Non tutte le narrazioni sono buone, è ovvio. È bene distinguere fra le belle storie e quelle cattive, che invece di creare le condizioni per il dispiegarsi di una vera crescita la deviano, la rendono contorta e fanno sperdere il viandante che vi si avventura.
Potremmo dire che una narrazione buona, una bella storia è terapeutica, nel senso vero del termine. “Cura” i sintomi e i malesseri perché li fa vivere virtualmente nei personaggi che rispecchiano la vita di chi ascolta e di chi la legge, ma soprattutto esprime il desiderio di tutela della crescita di chi la riceve.

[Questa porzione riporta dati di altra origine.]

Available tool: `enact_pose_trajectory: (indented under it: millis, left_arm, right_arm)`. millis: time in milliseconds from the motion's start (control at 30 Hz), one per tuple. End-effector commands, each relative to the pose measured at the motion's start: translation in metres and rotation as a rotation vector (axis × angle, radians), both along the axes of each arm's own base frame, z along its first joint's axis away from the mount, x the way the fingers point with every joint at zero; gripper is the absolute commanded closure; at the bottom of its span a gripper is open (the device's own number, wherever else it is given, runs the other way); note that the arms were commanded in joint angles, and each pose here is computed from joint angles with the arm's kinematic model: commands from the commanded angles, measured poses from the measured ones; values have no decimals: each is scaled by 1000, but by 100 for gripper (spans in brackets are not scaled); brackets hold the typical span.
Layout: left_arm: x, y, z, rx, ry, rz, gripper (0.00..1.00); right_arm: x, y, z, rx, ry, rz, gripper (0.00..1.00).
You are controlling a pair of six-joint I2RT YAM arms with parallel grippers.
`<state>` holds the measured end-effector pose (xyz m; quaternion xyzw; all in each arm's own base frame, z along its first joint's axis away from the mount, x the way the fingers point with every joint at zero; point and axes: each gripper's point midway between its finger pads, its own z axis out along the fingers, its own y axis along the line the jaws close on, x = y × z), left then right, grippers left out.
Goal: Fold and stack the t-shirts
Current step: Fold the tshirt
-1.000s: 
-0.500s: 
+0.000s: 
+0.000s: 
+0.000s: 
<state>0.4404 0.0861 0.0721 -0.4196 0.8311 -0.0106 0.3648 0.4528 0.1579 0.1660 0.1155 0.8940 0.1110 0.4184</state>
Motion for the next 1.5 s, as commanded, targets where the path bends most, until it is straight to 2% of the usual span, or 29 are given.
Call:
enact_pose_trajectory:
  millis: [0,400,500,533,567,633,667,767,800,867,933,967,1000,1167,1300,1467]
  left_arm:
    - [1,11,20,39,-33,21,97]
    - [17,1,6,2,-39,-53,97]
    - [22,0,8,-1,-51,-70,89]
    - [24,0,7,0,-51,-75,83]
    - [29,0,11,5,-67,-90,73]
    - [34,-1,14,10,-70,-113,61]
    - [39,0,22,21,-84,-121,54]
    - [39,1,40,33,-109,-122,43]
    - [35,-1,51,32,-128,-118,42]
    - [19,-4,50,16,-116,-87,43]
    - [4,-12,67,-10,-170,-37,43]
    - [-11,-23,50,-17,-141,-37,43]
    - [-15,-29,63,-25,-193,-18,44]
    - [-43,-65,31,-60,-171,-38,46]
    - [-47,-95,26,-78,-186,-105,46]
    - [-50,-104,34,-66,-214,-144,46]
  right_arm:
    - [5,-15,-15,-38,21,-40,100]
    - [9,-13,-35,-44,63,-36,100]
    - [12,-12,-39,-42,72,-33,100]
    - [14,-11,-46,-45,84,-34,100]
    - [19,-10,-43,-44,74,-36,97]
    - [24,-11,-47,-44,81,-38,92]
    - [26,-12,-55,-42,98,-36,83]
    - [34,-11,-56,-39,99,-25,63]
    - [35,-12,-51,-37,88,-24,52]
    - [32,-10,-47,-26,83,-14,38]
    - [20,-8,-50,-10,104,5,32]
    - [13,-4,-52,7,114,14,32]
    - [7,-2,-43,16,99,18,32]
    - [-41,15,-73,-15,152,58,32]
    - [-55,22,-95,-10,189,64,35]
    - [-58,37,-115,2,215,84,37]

Questo implica una responsabilità nel narratore. Non basta l’affetto del genitore (o del nonno) per rendere positiva la passione che la sottende.
Occorre definire l’oggetto e nella storia che segue a queste poche righe abbiamo proprio un contenuto eccellente: la conoscenza, la scienza. L’oggetto al di là della lente che ne amplifica l’immagine, acuisce le nostre sensazioni e rifinisce le percezioni, dando loro un senso ed aprendo la strada a infinite nuove esperienze.
Ogni scoperta diventa quindi uno stimolo per ulteriori rivelazioni, in un processo virtuoso che consente allo spirito umano di ampliare le sue conoscenze e migliorare il suo rapporto con il mondo.
Vedere un microbo è già un disvelamento di per sé, ma soprattutto aumenta la nostra consapevolezza di essere in contatto con un mondo non immediatamente visibile, ma che si regge con sue leggi interne e si regola con equilibri che neanche immaginavamo prima di vederlo. Analogamente, scoprire un mondo prima sconosciuto grazie al telescopio ci forza ad esplorarlo, come stiamo facendo per ora con le sonde spaziali.
Esperienze che neanche avremmo immaginato di poter vivere se non avessimo avuto la prima sorprendente capacità di aumentare la nostra potenza visiva grazie alla lente.
Affidiamoci alle parole della professoressa Giacometti, che mi sembra della stessa pasta dei professori che al Liceo hanno saputo farmi amare la filosofia, e degli autori che hanno accompagnato la mia personale crescita verso la curiosità per il mondo delle scienze, quello aperto da Galilei. Riscopriamo insieme la limpidezza morale di Spinoza, il molatore di lenti che per amore della ricerca pura e disinteressata rifiuta la cattedra all’Università di Heidelberg.
E lasciamoci cullare da quella che è – evidentemente – più che una buona storia: un’ottima storia che ci introduce, in compagnia di Federico, alla nascita della scienza come oggi la intendiamo e ai valori che la rendono veramente, definitivamente, umana.